What you need to do: Print exactly the lines below between the line holding "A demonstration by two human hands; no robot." and the line holding "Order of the", inclusive, and nothing more.

Information shown:
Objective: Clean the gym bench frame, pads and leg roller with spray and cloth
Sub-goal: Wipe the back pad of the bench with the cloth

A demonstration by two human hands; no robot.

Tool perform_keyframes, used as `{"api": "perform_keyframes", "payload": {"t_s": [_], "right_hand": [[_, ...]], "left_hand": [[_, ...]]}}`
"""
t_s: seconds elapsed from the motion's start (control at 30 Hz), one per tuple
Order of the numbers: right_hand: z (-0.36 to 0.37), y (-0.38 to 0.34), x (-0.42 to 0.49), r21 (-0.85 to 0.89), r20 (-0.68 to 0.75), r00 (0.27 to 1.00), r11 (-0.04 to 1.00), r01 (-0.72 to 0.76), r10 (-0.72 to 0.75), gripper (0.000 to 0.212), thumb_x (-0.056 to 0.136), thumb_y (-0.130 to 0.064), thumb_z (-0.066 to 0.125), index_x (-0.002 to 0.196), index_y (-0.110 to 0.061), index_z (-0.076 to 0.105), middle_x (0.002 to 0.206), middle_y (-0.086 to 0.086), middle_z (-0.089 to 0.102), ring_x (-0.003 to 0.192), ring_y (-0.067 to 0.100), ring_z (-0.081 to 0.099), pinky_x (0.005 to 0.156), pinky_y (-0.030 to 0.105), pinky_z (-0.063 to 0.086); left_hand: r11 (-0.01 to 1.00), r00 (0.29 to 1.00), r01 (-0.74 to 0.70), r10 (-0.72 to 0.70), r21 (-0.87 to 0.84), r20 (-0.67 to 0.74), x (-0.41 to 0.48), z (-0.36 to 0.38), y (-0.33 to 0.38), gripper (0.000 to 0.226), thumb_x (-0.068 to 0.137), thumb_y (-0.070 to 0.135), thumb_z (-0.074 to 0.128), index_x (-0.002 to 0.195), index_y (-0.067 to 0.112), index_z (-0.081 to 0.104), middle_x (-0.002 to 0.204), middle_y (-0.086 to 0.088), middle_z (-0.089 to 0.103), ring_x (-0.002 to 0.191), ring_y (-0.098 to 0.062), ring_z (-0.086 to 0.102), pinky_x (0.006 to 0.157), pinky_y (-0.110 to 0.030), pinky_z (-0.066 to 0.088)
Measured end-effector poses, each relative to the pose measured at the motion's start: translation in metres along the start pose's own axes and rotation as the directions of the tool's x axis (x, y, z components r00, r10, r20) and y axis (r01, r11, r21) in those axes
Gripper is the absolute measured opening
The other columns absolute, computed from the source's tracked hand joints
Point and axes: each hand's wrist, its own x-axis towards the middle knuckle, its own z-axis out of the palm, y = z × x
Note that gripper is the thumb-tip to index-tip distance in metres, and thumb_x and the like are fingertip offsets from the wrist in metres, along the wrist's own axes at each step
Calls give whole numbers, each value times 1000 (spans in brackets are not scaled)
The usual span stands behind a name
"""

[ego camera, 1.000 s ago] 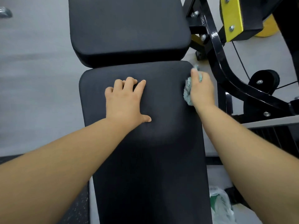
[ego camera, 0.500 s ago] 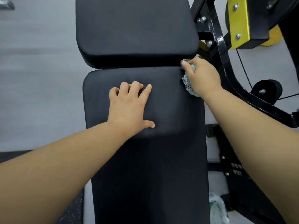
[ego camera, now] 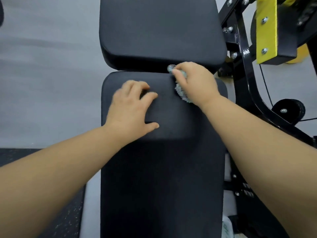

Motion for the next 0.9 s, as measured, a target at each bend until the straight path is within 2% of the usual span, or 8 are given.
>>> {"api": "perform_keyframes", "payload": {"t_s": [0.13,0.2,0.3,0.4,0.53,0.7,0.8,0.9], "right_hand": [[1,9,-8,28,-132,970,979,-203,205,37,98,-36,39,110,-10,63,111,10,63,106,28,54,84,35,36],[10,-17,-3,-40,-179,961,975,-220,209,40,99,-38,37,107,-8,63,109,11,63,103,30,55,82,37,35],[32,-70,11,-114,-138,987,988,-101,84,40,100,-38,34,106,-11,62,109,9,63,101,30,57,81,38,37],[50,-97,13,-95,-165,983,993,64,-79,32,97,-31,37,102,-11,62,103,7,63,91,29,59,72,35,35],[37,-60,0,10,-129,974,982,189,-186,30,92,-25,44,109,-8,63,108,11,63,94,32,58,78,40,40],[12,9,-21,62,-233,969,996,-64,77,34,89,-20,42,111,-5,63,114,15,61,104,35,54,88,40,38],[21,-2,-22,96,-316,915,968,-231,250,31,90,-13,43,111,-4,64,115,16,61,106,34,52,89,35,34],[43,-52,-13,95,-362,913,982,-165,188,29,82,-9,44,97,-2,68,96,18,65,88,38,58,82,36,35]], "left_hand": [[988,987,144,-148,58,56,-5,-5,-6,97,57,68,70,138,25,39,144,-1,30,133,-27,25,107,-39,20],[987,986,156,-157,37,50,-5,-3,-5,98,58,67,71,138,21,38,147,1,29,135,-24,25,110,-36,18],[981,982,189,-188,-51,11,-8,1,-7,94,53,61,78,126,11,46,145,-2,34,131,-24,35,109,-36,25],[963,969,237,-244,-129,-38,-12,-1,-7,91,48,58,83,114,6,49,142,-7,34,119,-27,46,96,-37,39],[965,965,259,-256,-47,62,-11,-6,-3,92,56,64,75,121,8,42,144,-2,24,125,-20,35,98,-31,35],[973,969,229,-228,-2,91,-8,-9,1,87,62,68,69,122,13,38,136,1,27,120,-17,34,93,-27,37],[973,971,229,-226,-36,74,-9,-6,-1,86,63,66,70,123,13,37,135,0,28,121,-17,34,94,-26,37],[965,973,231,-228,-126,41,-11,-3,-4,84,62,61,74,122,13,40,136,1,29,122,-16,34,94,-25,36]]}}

Exercise answer:
A demonstration by two human hands; no robot.

Tool perform_keyframes, used as `{"api": "perform_keyframes", "payload": {"t_s": [_], "right_hand": [[_, ...]], "left_hand": [[_, ...]]}}`
"""
t_s: seconds elapsed from the motion's start (control at 30 Hz), one per tuple
Order of the numbers: right_hand: z (-0.36 to 0.37), y (-0.38 to 0.34), x (-0.42 to 0.49), r21 (-0.85 to 0.89), r20 (-0.68 to 0.75), r00 (0.27 to 1.00), r11 (-0.04 to 1.00), r01 (-0.72 to 0.76), r10 (-0.72 to 0.75), gripper (0.000 to 0.212), thumb_x (-0.056 to 0.136), thumb_y (-0.130 to 0.064), thumb_z (-0.066 to 0.125), index_x (-0.002 to 0.196), index_y (-0.110 to 0.061), index_z (-0.076 to 0.105), middle_x (0.002 to 0.206), middle_y (-0.086 to 0.086), middle_z (-0.089 to 0.102), ring_x (-0.003 to 0.192), ring_y (-0.067 to 0.100), ring_z (-0.081 to 0.099), pinky_x (0.005 to 0.156), pinky_y (-0.030 to 0.105), pinky_z (-0.063 to 0.086); left_hand: r11 (-0.01 to 1.00), r00 (0.29 to 1.00), r01 (-0.74 to 0.70), r10 (-0.72 to 0.70), r21 (-0.87 to 0.84), r20 (-0.67 to 0.74), x (-0.41 to 0.48), z (-0.36 to 0.38), y (-0.33 to 0.38), gripper (0.000 to 0.226), thumb_x (-0.068 to 0.137), thumb_y (-0.070 to 0.135), thumb_z (-0.074 to 0.128), index_x (-0.002 to 0.195), index_y (-0.067 to 0.112), index_z (-0.081 to 0.104), middle_x (-0.002 to 0.204), middle_y (-0.086 to 0.088), middle_z (-0.089 to 0.103), ring_x (-0.002 to 0.191), ring_y (-0.098 to 0.062), ring_z (-0.086 to 0.102), pinky_x (0.006 to 0.157), pinky_y (-0.110 to 0.030), pinky_z (-0.066 to 0.088)

The output returned above is complete.